Task instructions — After locating the line with "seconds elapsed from" in the data that follows, return it and every later line exactly, up to and including the line with "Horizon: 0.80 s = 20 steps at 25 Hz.".

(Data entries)
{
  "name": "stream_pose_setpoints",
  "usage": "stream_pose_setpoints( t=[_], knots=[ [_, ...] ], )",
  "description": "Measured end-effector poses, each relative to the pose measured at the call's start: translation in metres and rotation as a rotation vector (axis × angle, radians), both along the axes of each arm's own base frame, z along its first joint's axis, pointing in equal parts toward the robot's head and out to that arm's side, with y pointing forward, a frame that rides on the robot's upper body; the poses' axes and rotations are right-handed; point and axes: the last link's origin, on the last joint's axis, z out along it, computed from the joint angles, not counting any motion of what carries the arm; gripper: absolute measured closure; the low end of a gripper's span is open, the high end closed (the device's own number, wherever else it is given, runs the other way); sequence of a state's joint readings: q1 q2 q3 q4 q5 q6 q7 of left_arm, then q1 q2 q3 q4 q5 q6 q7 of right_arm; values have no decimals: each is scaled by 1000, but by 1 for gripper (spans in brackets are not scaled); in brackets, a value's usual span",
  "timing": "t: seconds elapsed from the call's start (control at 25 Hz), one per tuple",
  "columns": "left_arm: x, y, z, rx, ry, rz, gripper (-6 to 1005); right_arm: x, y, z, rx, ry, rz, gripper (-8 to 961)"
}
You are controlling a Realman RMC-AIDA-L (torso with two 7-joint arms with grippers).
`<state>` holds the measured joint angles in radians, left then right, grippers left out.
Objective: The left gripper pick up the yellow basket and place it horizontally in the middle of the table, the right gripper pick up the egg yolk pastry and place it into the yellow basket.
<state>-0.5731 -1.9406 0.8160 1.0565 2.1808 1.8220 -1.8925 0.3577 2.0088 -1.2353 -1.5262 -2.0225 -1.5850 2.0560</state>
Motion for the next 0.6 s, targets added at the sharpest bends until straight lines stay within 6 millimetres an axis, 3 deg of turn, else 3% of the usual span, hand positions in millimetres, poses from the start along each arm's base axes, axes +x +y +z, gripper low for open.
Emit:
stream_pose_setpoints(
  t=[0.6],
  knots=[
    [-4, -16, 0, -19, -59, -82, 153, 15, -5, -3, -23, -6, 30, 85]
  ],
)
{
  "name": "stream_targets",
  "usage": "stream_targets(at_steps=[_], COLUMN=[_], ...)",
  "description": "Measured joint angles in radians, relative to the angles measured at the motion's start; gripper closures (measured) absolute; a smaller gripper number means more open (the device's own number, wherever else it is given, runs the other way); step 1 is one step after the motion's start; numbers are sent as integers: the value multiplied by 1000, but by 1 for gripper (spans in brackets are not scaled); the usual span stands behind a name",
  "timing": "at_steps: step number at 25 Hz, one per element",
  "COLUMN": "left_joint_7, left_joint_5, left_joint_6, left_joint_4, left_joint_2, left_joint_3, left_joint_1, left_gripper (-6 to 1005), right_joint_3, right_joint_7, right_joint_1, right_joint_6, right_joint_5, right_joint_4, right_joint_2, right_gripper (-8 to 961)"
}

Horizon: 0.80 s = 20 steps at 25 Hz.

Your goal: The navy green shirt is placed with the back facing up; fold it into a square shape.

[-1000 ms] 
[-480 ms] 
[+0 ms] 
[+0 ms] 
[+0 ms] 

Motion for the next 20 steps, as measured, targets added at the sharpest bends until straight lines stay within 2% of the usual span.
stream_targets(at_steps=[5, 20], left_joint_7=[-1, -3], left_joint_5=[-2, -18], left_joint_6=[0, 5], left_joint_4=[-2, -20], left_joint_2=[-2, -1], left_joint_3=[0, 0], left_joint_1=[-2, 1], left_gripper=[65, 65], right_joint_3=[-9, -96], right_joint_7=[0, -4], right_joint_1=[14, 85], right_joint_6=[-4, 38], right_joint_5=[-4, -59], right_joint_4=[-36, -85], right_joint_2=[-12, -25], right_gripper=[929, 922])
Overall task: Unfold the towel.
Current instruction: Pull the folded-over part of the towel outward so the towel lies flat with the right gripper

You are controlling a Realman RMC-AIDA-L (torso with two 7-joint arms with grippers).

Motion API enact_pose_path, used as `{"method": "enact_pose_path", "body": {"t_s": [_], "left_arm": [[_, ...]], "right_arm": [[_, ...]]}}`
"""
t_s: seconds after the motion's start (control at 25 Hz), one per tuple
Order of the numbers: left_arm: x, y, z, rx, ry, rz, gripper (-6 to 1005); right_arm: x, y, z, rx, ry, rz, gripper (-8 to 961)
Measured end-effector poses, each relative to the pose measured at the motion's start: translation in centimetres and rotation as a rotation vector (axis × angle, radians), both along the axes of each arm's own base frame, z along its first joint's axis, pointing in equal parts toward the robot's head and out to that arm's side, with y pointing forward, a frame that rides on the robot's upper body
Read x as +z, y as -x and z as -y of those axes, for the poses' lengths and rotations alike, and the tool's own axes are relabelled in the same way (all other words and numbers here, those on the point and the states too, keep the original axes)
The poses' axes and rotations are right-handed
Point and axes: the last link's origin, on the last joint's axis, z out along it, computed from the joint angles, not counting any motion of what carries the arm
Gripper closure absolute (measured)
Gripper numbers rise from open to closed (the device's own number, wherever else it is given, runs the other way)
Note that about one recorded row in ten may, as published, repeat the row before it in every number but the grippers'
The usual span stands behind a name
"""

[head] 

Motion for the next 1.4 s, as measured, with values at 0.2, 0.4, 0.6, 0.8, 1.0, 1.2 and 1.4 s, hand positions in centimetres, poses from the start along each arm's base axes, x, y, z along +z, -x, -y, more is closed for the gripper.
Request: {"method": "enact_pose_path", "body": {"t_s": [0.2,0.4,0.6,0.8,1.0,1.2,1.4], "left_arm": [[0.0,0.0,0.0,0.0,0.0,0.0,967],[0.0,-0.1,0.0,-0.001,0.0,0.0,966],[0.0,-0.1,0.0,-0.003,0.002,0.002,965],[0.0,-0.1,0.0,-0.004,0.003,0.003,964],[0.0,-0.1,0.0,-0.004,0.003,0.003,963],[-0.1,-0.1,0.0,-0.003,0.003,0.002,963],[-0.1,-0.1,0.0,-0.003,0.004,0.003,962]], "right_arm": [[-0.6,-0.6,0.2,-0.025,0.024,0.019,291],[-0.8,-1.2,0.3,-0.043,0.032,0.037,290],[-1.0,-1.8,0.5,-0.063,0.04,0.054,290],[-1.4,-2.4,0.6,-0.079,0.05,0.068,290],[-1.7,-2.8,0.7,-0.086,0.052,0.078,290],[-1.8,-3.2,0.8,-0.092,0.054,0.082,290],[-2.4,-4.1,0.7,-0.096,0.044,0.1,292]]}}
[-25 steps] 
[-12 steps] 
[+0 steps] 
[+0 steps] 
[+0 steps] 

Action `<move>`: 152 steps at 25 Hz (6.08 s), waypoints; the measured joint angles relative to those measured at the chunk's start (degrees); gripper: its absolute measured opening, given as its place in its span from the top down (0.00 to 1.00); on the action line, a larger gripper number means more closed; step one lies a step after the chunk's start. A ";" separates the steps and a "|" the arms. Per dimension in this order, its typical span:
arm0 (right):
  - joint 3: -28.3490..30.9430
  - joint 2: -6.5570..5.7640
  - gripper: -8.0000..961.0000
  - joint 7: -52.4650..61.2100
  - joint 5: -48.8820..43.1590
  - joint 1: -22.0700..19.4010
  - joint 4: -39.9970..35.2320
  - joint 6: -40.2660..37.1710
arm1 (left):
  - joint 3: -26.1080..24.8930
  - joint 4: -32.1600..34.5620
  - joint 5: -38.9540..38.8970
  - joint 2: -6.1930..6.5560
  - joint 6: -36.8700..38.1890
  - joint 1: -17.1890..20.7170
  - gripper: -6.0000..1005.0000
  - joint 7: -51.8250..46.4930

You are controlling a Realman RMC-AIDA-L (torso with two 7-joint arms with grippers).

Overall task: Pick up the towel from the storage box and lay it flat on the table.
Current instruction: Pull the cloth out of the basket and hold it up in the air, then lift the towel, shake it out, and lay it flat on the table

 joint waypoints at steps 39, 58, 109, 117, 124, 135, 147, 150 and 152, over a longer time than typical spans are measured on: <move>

Written response —
  "timing": "t: seconds elapsed from the call's start (control at 25 Hz), one per tuple",
  "columns": "left_arm: x, y, z, rx, ry, rz, gripper (-6 to 1005); right_arm: x, y, z, rx, ry, rz, gripper (-8 to 961)"
}
You are controlling a Realman RMC-AIDA-L (torso with two 7-joint arms with grippers).
`<state>` holds the measured joint angles in radians, left then right, grippers left out.
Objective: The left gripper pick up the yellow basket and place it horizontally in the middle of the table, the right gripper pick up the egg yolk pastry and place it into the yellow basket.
<state>-0.5731 -1.9406 0.8160 1.0565 2.1808 1.8220 -1.8925 0.3577 2.0088 -1.2353 -1.5262 -2.0225 -1.5850 2.0560</state>
Motion for the next 0.6 s, targets added at the sharpest bends until straight lines stay within 6 millimetres an axis, 3 deg of turn, else 3% of the usual span, hand positions in millimetres, poses from the start along each arm's base axes, axes +x +y +z, gripper low for open.
Emit:
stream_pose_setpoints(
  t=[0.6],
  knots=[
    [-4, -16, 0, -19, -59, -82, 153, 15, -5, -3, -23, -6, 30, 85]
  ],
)
{
  "name": "stream_targets",
  "usage": "stream_targets(at_steps=[_], COLUMN=[_], ...)",
  "description": "Measured joint angles in radians, relative to the angles measured at the motion's start; gripper closures (measured) absolute; a smaller gripper number means more open (the device's own number, wherever else it is given, runs the other way); step 1 is one step after the motion's start; numbers are sent as integers: the value multiplied by 1000, but by 1 for gripper (spans in brackets are not scaled); the usual span stands behind a name",
  "timing": "at_steps: step number at 25 Hz, one per element",
  "COLUMN": "left_joint_7, left_joint_5, left_joint_6, left_joint_4, left_joint_2, left_joint_3, left_joint_1, left_gripper (-6 to 1005), right_joint_3, right_joint_7, right_joint_1, right_joint_6, right_joint_5, right_joint_4, right_joint_2, right_gripper (-8 to 961)"
}

Horizon: 0.80 s = 20 steps at 25 Hz.

What precedes this is the full answer.